● **Task directions**
Return exactly the lines that run from the one containing "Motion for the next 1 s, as" to the end of the entries, with both ends included.
··· Information supplied
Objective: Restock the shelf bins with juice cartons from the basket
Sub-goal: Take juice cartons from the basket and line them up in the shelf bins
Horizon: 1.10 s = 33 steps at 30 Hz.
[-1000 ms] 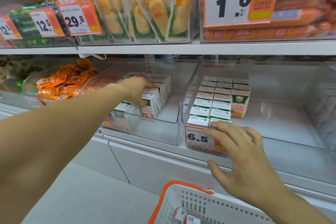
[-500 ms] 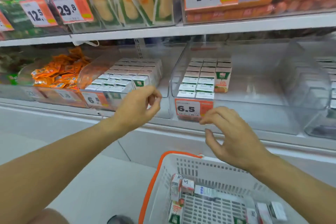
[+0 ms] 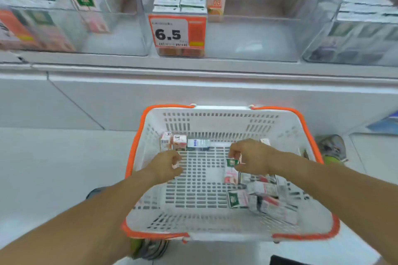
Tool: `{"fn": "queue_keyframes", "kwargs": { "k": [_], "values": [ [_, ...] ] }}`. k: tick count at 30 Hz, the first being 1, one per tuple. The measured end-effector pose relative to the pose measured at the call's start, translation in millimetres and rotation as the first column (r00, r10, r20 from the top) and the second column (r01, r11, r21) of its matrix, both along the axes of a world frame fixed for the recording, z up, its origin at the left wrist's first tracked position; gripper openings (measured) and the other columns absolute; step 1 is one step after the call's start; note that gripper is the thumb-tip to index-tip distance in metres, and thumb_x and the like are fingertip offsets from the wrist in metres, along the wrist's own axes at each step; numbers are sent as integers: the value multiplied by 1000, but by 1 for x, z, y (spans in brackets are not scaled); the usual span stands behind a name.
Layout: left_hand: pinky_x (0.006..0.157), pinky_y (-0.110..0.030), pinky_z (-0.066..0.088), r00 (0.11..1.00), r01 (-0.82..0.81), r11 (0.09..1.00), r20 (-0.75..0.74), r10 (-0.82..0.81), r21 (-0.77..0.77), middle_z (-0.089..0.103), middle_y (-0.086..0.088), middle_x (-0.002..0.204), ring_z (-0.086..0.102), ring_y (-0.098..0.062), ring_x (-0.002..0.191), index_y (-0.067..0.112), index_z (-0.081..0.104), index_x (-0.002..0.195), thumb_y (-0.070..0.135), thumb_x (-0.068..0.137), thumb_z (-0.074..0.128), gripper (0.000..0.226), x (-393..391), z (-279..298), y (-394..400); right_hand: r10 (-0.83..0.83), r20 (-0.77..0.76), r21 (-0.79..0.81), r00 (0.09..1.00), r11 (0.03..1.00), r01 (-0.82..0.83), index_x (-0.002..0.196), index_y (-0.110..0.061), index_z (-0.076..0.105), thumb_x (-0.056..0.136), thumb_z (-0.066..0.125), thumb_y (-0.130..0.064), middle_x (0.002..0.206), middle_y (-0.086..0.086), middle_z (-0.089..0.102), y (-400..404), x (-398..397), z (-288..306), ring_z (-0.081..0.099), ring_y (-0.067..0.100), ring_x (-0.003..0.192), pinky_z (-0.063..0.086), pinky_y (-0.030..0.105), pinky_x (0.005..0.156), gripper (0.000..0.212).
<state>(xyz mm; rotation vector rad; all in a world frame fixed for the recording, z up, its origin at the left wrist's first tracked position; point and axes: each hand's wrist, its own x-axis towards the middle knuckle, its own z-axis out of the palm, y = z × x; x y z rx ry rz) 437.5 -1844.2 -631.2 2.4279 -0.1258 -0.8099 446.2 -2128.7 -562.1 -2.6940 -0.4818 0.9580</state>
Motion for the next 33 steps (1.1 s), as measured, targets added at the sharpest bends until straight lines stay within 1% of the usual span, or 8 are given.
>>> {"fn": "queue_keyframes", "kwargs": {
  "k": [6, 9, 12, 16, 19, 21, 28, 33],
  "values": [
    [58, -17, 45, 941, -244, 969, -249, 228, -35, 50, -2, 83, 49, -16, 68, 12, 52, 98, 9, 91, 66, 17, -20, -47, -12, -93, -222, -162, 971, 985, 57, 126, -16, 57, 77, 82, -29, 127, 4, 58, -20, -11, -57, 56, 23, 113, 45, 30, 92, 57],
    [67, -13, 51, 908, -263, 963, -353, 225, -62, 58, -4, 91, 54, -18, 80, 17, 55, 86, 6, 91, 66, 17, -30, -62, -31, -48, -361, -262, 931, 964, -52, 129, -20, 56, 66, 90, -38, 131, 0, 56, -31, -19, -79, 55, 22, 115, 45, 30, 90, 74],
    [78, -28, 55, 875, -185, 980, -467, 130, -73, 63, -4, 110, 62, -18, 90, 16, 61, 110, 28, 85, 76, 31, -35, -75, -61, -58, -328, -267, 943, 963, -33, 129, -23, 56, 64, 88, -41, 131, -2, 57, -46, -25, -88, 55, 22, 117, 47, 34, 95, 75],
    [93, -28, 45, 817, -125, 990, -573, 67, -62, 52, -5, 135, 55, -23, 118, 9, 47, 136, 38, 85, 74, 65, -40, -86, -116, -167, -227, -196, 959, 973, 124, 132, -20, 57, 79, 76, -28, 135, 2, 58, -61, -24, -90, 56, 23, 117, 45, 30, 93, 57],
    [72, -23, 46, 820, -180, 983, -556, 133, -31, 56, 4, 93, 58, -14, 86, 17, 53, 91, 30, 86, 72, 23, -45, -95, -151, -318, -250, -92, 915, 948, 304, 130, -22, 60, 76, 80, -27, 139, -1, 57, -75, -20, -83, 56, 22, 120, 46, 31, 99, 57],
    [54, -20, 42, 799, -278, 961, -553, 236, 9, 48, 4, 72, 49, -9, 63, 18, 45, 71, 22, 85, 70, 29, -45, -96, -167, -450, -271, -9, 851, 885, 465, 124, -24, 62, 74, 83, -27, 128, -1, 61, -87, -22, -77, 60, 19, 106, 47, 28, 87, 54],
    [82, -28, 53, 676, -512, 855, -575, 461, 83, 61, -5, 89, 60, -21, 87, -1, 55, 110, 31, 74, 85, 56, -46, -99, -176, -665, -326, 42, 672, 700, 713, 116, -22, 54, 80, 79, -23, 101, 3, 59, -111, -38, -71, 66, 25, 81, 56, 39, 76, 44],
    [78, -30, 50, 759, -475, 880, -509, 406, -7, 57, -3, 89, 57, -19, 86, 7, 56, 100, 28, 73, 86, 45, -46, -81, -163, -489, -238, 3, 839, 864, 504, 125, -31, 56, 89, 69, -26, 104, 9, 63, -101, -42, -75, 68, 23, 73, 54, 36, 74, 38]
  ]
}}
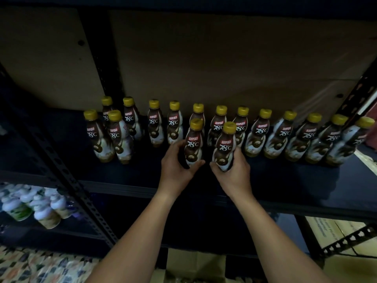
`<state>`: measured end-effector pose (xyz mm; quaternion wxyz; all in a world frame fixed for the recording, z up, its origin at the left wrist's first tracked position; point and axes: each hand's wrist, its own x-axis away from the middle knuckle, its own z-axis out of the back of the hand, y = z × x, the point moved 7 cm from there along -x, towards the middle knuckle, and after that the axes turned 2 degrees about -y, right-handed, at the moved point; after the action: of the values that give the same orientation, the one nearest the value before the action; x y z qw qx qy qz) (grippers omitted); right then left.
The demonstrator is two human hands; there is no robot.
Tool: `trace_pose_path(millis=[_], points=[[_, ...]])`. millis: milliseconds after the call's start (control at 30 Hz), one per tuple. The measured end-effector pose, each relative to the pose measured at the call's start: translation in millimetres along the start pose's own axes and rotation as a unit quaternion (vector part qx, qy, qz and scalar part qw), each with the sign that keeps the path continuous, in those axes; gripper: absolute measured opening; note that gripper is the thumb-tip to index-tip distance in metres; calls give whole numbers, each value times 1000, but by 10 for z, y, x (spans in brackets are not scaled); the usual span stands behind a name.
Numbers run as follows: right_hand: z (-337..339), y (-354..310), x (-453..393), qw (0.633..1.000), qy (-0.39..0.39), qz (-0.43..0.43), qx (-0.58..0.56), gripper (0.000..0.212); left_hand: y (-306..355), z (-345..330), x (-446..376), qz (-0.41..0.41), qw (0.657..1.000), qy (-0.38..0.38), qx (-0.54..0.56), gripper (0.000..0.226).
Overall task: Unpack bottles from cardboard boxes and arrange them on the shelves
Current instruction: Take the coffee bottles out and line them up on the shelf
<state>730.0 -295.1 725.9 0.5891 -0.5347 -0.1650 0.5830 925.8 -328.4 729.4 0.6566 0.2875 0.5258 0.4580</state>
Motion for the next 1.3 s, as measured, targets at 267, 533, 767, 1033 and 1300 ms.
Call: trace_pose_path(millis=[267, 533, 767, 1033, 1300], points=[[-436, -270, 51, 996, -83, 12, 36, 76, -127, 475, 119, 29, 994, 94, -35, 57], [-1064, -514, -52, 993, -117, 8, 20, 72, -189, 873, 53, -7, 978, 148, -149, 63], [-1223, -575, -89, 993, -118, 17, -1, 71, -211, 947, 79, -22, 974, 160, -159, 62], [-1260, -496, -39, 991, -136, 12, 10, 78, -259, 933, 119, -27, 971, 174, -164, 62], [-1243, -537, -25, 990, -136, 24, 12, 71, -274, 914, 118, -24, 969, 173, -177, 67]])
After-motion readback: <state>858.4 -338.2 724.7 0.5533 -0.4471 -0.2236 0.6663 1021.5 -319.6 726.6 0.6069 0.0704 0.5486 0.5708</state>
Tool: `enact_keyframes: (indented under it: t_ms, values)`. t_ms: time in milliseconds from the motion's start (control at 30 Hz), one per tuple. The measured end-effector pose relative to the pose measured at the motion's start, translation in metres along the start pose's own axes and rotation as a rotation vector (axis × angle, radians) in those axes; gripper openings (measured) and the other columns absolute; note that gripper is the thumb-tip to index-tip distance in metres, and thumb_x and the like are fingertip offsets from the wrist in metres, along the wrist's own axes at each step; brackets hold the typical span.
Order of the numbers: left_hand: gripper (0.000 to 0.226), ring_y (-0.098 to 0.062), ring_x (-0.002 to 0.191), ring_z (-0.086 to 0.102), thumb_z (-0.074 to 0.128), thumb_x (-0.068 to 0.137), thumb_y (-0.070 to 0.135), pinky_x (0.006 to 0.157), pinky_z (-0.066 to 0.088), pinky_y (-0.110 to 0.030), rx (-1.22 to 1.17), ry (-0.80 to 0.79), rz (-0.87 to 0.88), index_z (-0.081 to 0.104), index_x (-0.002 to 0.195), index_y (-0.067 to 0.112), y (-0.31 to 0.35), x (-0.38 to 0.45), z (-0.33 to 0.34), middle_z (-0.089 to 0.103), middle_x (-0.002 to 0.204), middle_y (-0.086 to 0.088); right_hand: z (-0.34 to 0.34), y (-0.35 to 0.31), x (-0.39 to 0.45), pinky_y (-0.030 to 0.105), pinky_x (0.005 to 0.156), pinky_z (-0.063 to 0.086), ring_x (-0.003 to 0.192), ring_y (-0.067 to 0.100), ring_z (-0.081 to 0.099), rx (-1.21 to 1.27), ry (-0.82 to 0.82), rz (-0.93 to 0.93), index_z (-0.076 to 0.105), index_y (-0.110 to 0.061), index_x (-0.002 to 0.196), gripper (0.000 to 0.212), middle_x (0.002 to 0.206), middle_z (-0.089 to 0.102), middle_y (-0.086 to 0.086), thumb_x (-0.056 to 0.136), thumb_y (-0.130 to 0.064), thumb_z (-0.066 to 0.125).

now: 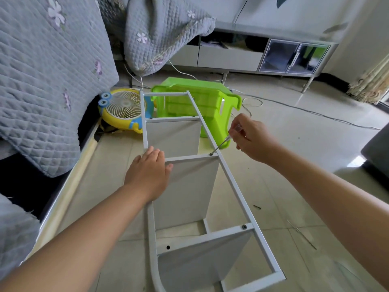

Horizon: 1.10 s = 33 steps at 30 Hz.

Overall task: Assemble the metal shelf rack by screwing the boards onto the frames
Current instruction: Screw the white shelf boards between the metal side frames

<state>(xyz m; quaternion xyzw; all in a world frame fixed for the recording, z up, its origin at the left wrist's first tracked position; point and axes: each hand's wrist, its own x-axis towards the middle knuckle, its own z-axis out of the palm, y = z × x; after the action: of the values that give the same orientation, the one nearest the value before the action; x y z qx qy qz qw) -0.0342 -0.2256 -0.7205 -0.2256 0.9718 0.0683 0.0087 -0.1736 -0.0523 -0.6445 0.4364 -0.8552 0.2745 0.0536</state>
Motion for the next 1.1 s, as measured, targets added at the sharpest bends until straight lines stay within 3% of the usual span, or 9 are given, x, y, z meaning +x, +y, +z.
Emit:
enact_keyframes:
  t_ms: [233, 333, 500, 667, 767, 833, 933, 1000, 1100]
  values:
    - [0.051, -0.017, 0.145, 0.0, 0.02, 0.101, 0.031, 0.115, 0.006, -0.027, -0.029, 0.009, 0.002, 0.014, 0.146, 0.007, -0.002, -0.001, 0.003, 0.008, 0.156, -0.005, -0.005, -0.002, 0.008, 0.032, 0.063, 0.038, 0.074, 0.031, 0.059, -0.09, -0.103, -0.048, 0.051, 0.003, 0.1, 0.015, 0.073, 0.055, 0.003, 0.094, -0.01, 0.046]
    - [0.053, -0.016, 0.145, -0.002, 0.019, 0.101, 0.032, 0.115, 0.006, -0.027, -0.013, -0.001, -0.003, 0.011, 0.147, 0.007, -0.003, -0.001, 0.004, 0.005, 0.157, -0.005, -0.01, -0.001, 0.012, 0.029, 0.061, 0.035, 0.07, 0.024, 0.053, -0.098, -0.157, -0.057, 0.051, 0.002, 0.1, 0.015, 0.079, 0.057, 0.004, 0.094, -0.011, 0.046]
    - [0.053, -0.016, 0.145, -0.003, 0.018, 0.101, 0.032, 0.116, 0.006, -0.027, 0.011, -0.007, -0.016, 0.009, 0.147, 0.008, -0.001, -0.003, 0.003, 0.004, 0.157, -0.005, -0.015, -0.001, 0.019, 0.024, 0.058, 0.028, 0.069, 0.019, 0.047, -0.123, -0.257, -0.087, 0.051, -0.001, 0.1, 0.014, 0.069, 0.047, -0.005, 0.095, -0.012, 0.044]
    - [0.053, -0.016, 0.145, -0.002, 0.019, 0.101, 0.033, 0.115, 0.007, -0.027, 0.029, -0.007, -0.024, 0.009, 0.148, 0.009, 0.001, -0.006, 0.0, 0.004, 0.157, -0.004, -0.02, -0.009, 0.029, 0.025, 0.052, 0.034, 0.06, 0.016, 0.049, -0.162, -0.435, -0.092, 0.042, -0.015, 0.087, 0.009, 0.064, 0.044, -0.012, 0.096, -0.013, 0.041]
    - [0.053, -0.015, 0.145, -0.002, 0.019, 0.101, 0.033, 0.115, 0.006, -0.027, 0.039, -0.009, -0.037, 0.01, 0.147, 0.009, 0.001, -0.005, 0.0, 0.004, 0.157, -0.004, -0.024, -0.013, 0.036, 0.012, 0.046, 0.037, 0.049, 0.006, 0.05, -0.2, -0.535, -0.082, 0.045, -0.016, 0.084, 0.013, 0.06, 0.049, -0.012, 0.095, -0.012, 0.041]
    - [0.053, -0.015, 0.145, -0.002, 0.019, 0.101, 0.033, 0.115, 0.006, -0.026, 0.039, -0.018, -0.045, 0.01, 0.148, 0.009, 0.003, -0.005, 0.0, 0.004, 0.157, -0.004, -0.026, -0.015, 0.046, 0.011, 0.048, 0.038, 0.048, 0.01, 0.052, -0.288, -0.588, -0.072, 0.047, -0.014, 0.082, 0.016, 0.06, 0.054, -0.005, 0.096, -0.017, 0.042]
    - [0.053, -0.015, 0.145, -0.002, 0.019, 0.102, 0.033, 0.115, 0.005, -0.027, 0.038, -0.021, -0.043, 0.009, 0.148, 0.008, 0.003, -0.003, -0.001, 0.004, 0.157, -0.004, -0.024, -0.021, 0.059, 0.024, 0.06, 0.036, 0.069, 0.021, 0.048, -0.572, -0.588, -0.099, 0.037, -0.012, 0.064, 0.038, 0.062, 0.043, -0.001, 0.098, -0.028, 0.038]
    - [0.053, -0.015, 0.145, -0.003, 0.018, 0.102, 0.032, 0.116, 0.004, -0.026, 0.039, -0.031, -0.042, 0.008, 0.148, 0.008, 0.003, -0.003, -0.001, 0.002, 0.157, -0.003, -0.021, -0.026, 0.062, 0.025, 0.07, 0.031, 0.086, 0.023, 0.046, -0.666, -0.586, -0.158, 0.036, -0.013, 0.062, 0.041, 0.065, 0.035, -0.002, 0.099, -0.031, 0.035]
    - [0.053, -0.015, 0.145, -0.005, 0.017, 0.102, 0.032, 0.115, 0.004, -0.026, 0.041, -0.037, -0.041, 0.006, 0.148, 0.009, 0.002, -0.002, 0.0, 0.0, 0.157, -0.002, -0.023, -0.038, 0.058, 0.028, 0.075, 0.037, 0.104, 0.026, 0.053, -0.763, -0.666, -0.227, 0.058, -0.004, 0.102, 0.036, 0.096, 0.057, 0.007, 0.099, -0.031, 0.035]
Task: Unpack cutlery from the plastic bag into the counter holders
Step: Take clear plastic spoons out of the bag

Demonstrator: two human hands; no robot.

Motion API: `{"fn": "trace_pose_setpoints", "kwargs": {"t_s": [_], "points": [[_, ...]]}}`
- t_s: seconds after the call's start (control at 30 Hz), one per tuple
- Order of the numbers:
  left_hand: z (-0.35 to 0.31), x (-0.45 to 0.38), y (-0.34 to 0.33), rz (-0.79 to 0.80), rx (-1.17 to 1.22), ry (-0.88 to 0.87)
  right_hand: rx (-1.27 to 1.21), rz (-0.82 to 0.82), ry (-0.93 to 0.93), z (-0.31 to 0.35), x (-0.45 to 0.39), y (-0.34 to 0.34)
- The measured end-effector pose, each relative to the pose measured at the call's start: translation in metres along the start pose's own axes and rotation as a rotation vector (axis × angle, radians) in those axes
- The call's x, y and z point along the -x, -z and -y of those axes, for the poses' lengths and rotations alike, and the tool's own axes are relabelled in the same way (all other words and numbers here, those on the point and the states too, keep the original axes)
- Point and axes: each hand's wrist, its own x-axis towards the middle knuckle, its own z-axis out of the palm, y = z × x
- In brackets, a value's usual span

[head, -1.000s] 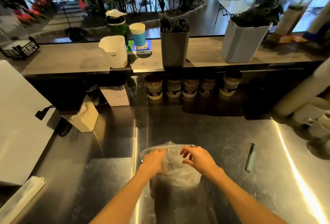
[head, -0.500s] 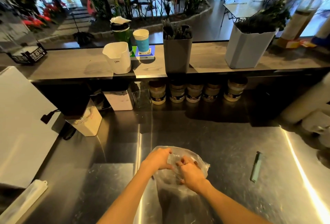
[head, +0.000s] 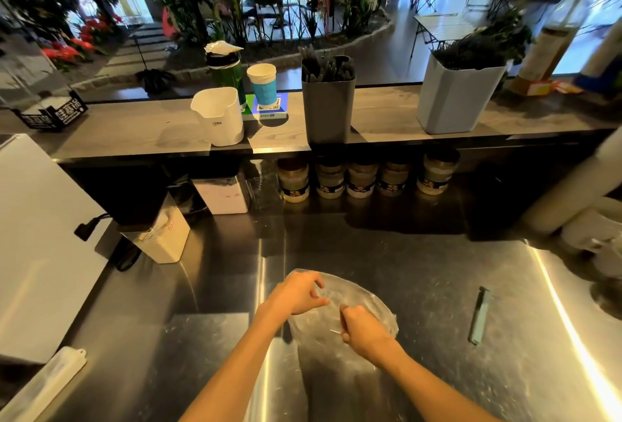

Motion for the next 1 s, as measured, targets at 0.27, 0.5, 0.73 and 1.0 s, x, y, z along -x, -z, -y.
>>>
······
● **Written response**
Motion for the next 1 s, as measured, targets at 0.27, 0.5, 0.73 and 1.0 s, x, y, z along -x, -z, -y.
>>>

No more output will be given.